След на кабаньей тропе — страница 28 из 33

– Это я, не бойся, – прошептала мать в самое ухо Степке.

– Что ты делаешь?

– Пытаюсь развязать тебя. Не шевелись…

Мать сказала еще что-то, и он почувствовал, как она связанными руками пытается развязать узлы у него за спиной. Он огляделся и помимо прежнего синяка на лице матери увидел под глазом рассечение, из которого лилась кровь. Он все понял: мать специально спровоцировала охранника на то, чтобы тот взялся ее успокоить, и благодаря этому она смогла поменять местоположение и оказаться возле сына.

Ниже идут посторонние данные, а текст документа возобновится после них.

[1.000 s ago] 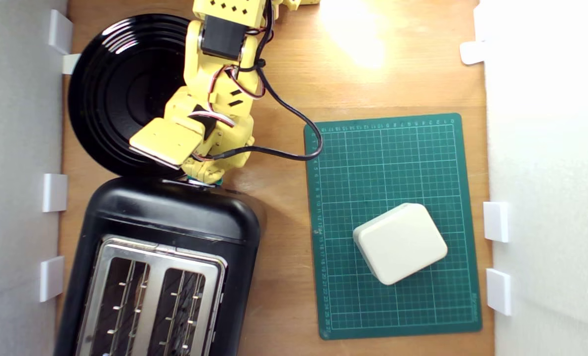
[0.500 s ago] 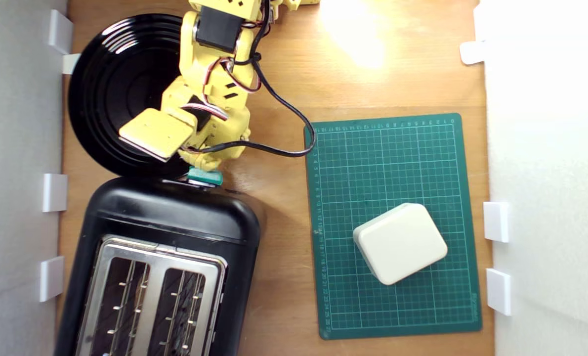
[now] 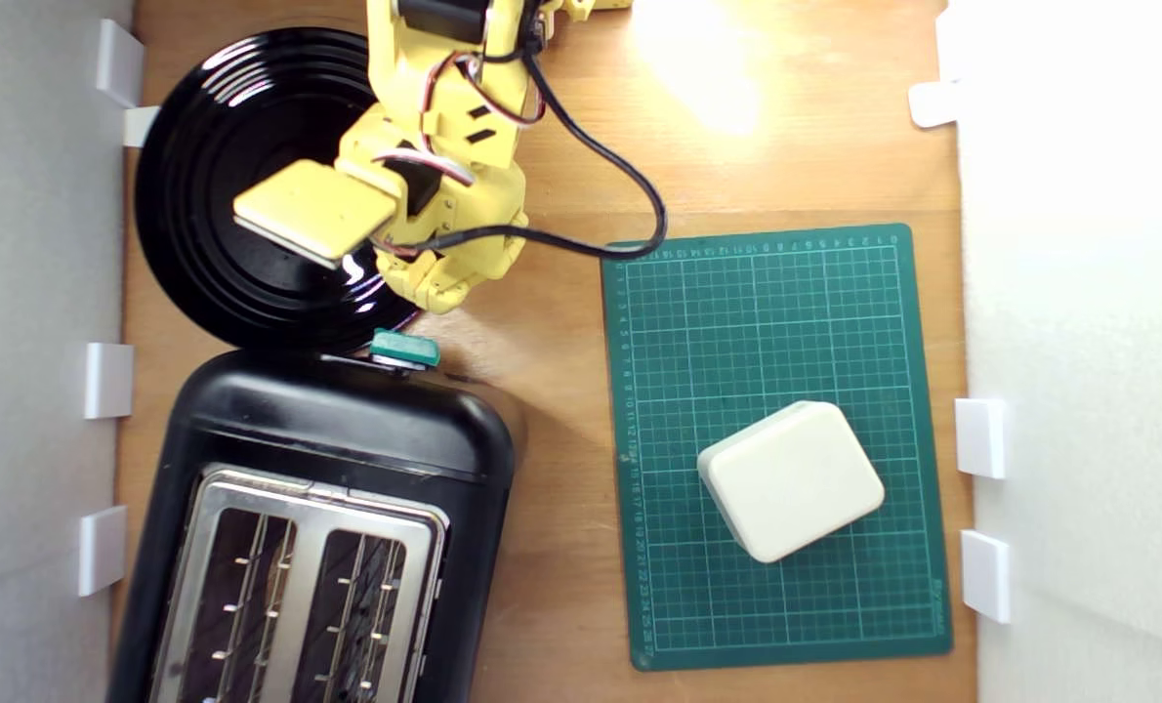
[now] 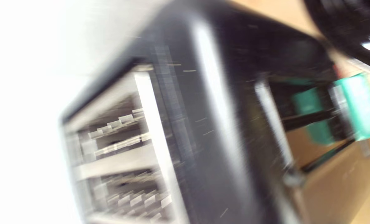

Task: Start toaster

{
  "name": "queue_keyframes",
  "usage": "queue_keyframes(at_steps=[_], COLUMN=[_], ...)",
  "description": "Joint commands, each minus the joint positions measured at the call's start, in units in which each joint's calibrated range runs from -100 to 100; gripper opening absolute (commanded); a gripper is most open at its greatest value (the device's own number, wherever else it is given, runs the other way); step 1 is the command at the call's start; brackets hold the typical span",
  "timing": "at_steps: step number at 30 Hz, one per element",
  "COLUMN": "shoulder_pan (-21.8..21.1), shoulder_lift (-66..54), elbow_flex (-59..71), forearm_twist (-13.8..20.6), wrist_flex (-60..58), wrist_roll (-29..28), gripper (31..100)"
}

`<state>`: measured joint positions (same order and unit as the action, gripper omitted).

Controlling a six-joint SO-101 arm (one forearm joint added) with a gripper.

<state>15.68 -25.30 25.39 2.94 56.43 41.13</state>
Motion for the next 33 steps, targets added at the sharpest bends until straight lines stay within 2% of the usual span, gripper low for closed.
queue_keyframes(at_steps=[1,6,12,14,16,19,27,33], shoulder_pan=[-0.6,-4.25,-9.01,-9.97,-9.81,-9.89,-10.05,-10.05], shoulder_lift=[-10.83,-19.49,-32.48,-36.9,-40.98,-46.3,-60.46,-71.53], elbow_flex=[-2.18,1.09,12.36,17.09,21.72,28.26,49.98,64.16], forearm_twist=[-4.81,-5.28,-5.47,-7.16,-11.0,-13.07,-12.13,-12.79], wrist_flex=[3.57,4.77,4.52,4.43,4.35,4.17,-4.05,-4.48], wrist_roll=[-1.15,-6.76,-12.32,-13.58,-13.68,-13.68,-13.05,-10.8], gripper=[31.4,31.4,31.4,31.4,31.4,31.4,31.4,31.4])
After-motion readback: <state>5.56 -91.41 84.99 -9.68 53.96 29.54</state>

Мать долго возилась с узлами, Степка дрожал и кусал губы. Слезы текли у него по щекам, но он не проронил ни звука. Наконец он почувствовал, как веревки ослабли, и Степка освободил сначала одну, а затем и вторую руку.

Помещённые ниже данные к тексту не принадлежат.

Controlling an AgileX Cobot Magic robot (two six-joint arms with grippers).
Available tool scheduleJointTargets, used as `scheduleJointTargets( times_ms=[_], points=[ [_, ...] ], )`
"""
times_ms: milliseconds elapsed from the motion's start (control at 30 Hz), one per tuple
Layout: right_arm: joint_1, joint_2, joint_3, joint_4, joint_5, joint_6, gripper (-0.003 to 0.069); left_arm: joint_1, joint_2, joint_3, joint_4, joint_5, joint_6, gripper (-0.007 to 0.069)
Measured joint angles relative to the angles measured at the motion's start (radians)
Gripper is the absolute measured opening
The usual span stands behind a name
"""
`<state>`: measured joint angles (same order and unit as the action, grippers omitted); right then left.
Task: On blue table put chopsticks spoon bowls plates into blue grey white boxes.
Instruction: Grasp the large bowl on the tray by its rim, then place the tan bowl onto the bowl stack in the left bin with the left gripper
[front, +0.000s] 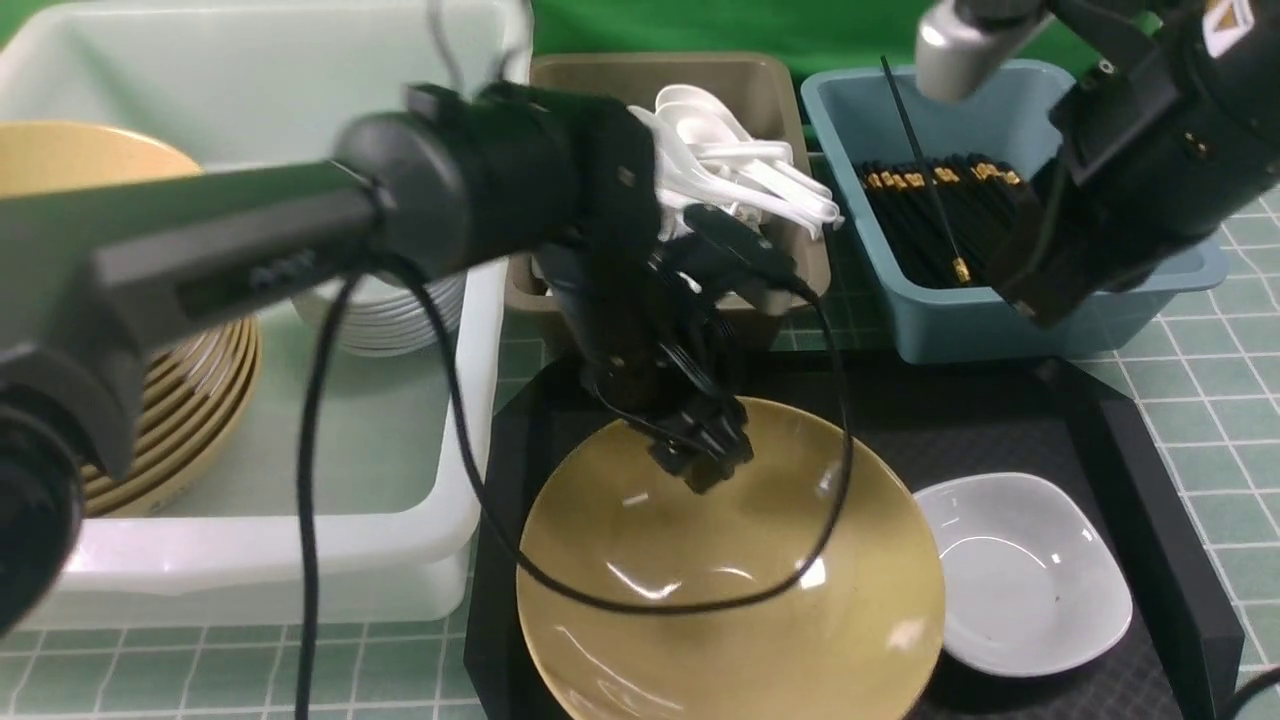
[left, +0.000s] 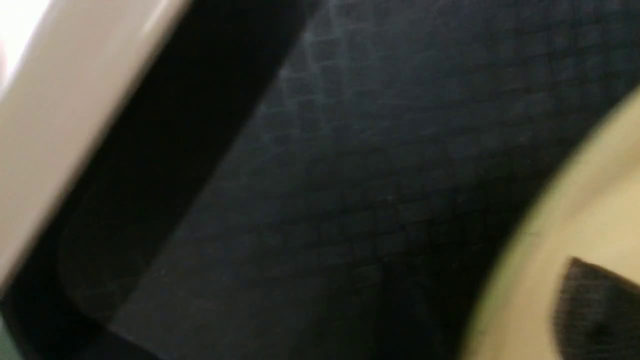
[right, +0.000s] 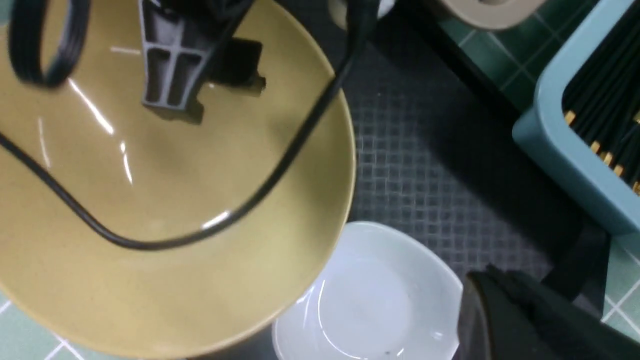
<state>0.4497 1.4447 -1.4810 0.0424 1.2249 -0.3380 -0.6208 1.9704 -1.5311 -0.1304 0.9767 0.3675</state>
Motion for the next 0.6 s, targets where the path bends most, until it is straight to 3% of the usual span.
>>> scheduleJointTargets(
  times_ms=[33,167,333,433,600],
  points=[
    [0.001,-0.001,0.0,0.002,-0.001,-0.009,0.0038,-0.006,-0.002,0.0,0.035,0.005,-0.031,0.0163],
    [0.045,-0.001,-0.005,0.004,-0.004,-0.034,0.0038,-0.004,-0.068,-0.001,0.045,0.033,-0.131,0.0042],
    [0.165,-0.001,-0.067,0.004,-0.006,-0.068,0.0038,0.031,-0.208,0.001,0.029,0.046,-0.156,0.0007],
    [0.271,-0.001,-0.153,0.005,-0.038,-0.088,0.0038,0.131,-0.361,0.002,-0.006,0.058,-0.155,0.0009],
    [0.368,0.007,-0.237,0.005,-0.097,-0.114,0.0038,0.313,-0.528,0.002,-0.107,0.088,-0.157,0.0007]
  ],
)
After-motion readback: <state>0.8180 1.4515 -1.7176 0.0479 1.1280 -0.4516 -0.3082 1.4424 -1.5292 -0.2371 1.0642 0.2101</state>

– Ты как? – спросила мать очень тихо.

– Руки болят, – пропищал Степка.

– Это не страшно! Главное, чтобы ноги не подвели.

– Что?

– Слушай меня внимательно! Мы сейчас едем мимо озера. Скоро будет крутой поворот. Как только машина сбавит ход, я отвлеку этих подонков, а ты прыгай за борт и беги к деревьям.

– Что? А как же эти… с пулеметами? Ты видела, что стало с теткой Валей?

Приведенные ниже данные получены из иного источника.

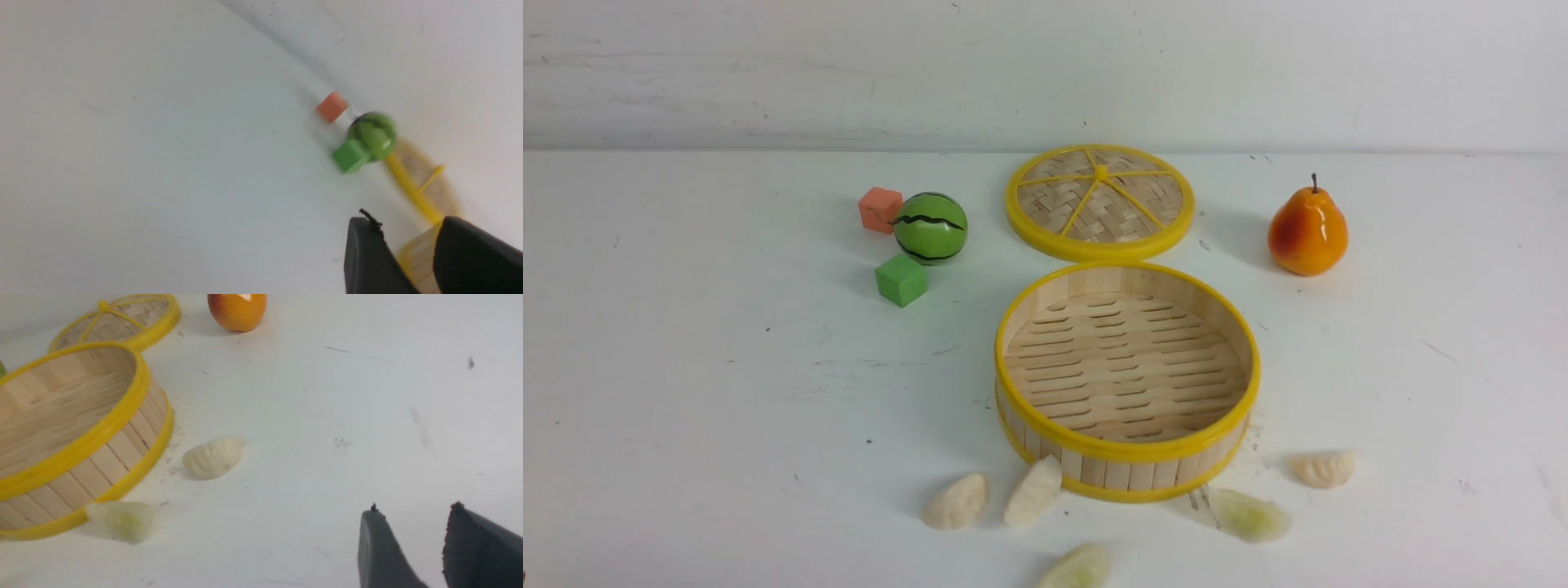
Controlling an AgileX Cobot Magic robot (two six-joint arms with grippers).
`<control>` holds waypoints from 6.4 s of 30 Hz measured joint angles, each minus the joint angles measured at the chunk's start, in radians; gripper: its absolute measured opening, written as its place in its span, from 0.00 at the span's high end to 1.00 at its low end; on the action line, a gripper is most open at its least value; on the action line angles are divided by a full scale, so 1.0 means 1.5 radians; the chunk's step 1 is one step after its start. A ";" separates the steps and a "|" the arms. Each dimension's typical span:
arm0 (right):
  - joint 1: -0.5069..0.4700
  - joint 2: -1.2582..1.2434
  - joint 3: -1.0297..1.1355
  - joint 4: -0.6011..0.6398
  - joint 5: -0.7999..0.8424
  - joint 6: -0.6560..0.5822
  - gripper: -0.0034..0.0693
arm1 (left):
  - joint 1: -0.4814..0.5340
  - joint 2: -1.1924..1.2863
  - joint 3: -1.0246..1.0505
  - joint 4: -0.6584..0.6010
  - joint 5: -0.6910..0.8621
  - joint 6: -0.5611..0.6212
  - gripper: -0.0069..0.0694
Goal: Put the dumplings into the steamer on the white table.
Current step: 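Reach for and grasp a dumpling on the table with the left gripper, then place the dumpling into the bamboo steamer basket with the left gripper, then reach for and grasp a dumpling on the table with the left gripper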
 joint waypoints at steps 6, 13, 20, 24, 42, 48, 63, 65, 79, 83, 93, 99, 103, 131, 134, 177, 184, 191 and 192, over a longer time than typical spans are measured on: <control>0.000 0.000 0.005 0.325 0.014 0.057 0.62 | 0.000 0.000 0.000 -0.273 -0.051 -0.215 0.60; 0.000 0.000 0.005 0.525 -0.002 0.067 0.62 | 0.000 0.000 0.000 -0.354 -0.052 -0.231 0.60; 0.000 0.000 -0.001 0.580 -0.009 0.045 0.62 | 0.000 0.000 -0.037 -0.390 0.012 -0.190 0.60; 0.000 0.000 -0.071 0.593 -0.002 -0.131 0.63 | 0.000 0.000 -0.160 -0.348 0.080 0.027 0.60; 0.011 0.494 -0.530 0.500 0.227 -0.631 0.98 | -0.022 0.364 -0.588 0.160 0.560 0.266 0.93; 0.103 0.642 -0.593 0.386 0.337 -0.566 0.97 | -0.132 0.511 -0.643 0.198 0.704 0.251 0.93; 0.194 0.698 -0.601 0.199 0.466 -0.437 0.96 | -0.409 0.911 -0.844 0.203 0.720 0.233 0.75; 0.194 0.694 -0.601 0.200 0.466 -0.437 0.96 | -0.417 0.966 -0.862 0.189 0.718 0.233 0.64; 0.194 0.686 -0.602 0.201 0.465 -0.437 0.95 | -0.418 1.231 -0.878 0.198 0.518 0.300 0.15; 0.194 0.686 -0.602 0.201 0.464 -0.437 0.95 | -0.418 1.264 -0.878 0.198 0.474 0.328 0.16; 0.194 0.686 -0.602 0.201 0.463 -0.437 0.94 | -0.418 1.316 -0.893 0.198 0.455 0.349 0.57; 0.194 0.686 -0.602 0.201 0.453 -0.437 0.94 | -0.418 1.302 -0.984 0.189 0.566 0.321 0.57; 0.194 0.686 -0.602 0.196 0.430 -0.437 0.94 | -0.418 1.273 -1.126 0.132 0.603 0.275 0.57; 0.194 0.686 -0.602 0.205 0.444 -0.436 0.92 | -0.491 1.608 -1.528 0.189 0.513 0.080 0.60; 0.194 0.686 -0.602 0.205 0.444 -0.436 0.92 | -0.491 1.608 -1.528 0.189 0.503 0.085 0.54; 0.194 0.686 -0.602 0.207 0.416 -0.436 0.89 | -0.491 1.135 -0.782 0.193 0.350 0.344 0.27; 0.194 0.686 -0.602 0.208 0.423 -0.436 0.88 | -0.491 1.216 -0.780 0.173 0.256 0.344 0.27; 0.194 0.686 -0.602 0.208 0.429 -0.436 0.87 | -0.491 1.273 -0.781 0.156 0.195 0.349 0.28; 0.194 0.686 -0.602 0.208 0.429 -0.436 0.87 | -0.491 1.275 -0.783 0.156 0.187 0.349 0.30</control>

– Отстали мотоциклисты, не догонят они тебя, если побежишь со всех ног. Валька попыталась, но не смогла, а ты сможешь.

– А если… – Степка сглотнул, на глазах наворачивались слезы.

Мать смотрела холодно и жестко.

– Никаких если! Ты шустрый, поэтому у тебя обязательно получится. Ты меня понял?

– Понял, – Степка шмыгнул носом.

– Пойми, эти сволочи не пощадят никого, а уж нас и подавно!

– Это почему?

– Ты же знаешь, кто твой папка?

Степка закивал, мать продолжала:

– Вот и хорошо, что знаешь. Если не струсишь, у тебя будет хоть какой-то шанс выжить.

Степка собрался с силами.

– Я все сделаю, как ты сказала!

Мать улыбнулась.

– Ты у меня молодец! Я в тебя не сомневаюсь… – Женщина посмотрела в щель между кузовом и брезентом. – Подъезжаем, как только крикну, беги. Иди в лес к Яшкиным топям. В болота не лезь, обогни. Главное, не спеши, мы с тобой там были. Найдешь дедову заимку, расскажешь, что да как! Дед Захар о тебе позаботится.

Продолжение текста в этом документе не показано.